▶ What this task involves:
Determine the number of lines in the listing that contain "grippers". Write only that number.

▶ Data:
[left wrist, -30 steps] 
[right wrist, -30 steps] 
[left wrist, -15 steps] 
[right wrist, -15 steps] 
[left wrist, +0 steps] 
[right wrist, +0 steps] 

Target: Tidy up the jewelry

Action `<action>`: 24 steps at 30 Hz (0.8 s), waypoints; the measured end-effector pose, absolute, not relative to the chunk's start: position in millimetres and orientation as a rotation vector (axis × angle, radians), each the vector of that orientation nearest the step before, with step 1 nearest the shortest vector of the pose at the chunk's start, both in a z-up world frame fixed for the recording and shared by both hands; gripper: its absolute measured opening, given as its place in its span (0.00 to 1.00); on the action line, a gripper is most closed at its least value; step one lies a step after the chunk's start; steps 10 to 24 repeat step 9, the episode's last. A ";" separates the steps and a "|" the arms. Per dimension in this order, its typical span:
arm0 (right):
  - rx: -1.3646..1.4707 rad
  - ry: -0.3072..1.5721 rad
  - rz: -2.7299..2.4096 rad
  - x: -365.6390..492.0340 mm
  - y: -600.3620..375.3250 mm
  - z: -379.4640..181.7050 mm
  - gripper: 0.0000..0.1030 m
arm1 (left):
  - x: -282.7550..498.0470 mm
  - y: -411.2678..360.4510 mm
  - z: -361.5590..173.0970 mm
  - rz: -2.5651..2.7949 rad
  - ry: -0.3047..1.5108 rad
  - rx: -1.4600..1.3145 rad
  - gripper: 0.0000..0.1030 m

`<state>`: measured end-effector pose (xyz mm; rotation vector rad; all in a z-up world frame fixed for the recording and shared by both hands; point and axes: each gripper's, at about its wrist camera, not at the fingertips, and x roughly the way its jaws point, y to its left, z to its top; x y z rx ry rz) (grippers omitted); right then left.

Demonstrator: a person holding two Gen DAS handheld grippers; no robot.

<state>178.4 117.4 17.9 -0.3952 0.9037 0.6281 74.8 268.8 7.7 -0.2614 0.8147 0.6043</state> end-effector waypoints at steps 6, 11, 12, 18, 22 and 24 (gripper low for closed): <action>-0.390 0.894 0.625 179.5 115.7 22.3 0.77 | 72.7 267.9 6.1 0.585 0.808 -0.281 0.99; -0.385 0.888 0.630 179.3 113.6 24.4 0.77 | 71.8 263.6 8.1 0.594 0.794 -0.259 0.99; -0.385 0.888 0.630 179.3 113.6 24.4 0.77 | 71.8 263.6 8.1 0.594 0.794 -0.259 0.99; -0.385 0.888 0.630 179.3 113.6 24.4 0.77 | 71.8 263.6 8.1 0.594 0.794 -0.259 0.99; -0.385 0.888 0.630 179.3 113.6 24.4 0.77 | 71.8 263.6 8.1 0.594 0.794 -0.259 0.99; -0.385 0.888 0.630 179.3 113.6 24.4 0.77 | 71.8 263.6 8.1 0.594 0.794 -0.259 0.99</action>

▶ Completed exercise:
2